The conclusions by the Intergovernmental Panel on Climate Change, the most authoritative scientific voice on global warming, is expected to unleash new controversy as scientists and governments debate the earth's climate in the coming decade.
The report's summary, a copy of which was obtained by The Associated Press, was distributed to government officials worldwide this week and will be fine-tuned at a meeting of world government representatives early next year.
While some wording will change, the panel's scientific findings cannot be altered, several participants in crafting the summary report said.
It is the first full-scale review and update of the state of climate science by the IPCC panel since 1995 when the same group concluded there is "a discernible human influence"on the earth's climate, the so-called "greenhouse" effect caused by the buildup of heat-trapping chemicals in the atmosphere.
While there remain uncertainties, studies of the last five years and more sophisticated computer modeling shows "there is now stronger evidence for a human influence" on the climate and more certainty that man-made greenhouse gases "have contributed substantially to the observed warming over the last 50 years."
"What this report is clearly saying is that global warming is a real problem and it is with us and we are going to have to take this into account in our future planning," said Kevin Trenberth, head of climate analysis section at the National Center for Atmospheric Research in Boulder, Colo.
Equally significant, is the conclusion in the new assessment that if greenhouse emissions are not curtailed the earth's average surface temperatures could be expected to increase substantially more than previously estimated.
The panel concluded that average global temperature increases ranging from 2.7 to as much as 11 degrees Fahrenheit can be expected by the end of this century if current trends of concentration of heat-trapping gases continues unabated in the atmosphere.
Five years ago, the panel put the projected increases at a range 1.8 to 6.3 degrees Fahrenheit.

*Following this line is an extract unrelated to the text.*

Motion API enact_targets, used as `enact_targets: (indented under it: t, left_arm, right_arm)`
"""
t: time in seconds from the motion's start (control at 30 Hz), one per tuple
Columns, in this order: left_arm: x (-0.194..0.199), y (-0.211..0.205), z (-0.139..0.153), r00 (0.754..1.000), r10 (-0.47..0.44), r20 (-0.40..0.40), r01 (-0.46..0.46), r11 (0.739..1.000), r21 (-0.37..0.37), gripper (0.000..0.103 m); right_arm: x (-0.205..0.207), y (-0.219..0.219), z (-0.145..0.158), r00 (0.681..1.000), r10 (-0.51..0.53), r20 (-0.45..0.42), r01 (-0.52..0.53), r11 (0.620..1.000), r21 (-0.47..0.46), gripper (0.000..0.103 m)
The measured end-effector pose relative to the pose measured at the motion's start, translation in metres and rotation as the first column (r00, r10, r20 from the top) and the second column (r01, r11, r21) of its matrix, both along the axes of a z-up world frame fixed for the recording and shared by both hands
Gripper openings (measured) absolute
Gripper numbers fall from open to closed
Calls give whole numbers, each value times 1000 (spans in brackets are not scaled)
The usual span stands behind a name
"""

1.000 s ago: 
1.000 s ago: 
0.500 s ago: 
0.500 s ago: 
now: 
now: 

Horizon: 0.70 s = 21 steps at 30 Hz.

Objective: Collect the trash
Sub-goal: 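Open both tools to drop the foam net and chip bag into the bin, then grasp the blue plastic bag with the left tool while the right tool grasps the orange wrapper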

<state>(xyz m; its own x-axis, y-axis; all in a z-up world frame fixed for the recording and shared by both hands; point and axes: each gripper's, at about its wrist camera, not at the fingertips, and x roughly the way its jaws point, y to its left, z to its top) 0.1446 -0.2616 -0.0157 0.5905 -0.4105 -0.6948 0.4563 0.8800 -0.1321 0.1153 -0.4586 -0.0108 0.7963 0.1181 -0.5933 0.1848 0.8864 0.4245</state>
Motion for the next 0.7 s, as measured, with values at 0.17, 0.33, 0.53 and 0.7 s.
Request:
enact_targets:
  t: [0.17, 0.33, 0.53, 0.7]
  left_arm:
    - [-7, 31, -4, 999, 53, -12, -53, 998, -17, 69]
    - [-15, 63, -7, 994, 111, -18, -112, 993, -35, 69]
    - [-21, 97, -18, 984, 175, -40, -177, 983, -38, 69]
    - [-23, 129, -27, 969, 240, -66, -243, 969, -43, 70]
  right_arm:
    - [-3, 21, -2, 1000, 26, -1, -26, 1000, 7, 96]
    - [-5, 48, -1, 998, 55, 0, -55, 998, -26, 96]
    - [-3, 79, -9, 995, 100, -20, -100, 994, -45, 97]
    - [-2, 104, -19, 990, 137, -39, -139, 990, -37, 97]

The panel said the higher temperatures stem mainly from more sophisticated computer modeling and expected decline in sulfate releases into the atmosphere, especially from power plants for other environmental reasons. These sulfates tend to act as a cooling agent by reflecting the sun's radiation.
Michael Oppenheimer, an atmospheric physicist at Environmental Defense, said the new warming estimates pose "a risk of devastating consequences within this century."
A co-author of the full report, he said he could only discuss it in general terms since it has yet to be released.
The findings were the product of sevral hundred climate scientists including, like Oppenheimer, longtime proponents of global warming as well as skeptics who say there remain significant uncertainties.
Michael Schlesinger, a climatologist at the University of Illinois at Champaign-Urbana, who also contributed to the report, emphasized in an interview that there is still insufficient knowledge about natural climate variables such as solar radiation that could influence any assessment on human impact on climate.
Three years ago industrial nations tentatively agreed to curtail the release of greenhouse gases mainly carbon dioxide from burning fossil fuels to below 1990 levels as a first step to address global warming. None of the major industrial emitters has yet to ratify the treaty.
The IPCC panel's 1995 summary represented the key scientific underpinning for the Kyoto accord. Likewise the new assessment, reflecting the most current scientific understanding of the climate system and potential for future warming, will be key to the coming decade's climate debate.
"An increasing body of observations gives a collective picture of warming world," the scientists determined.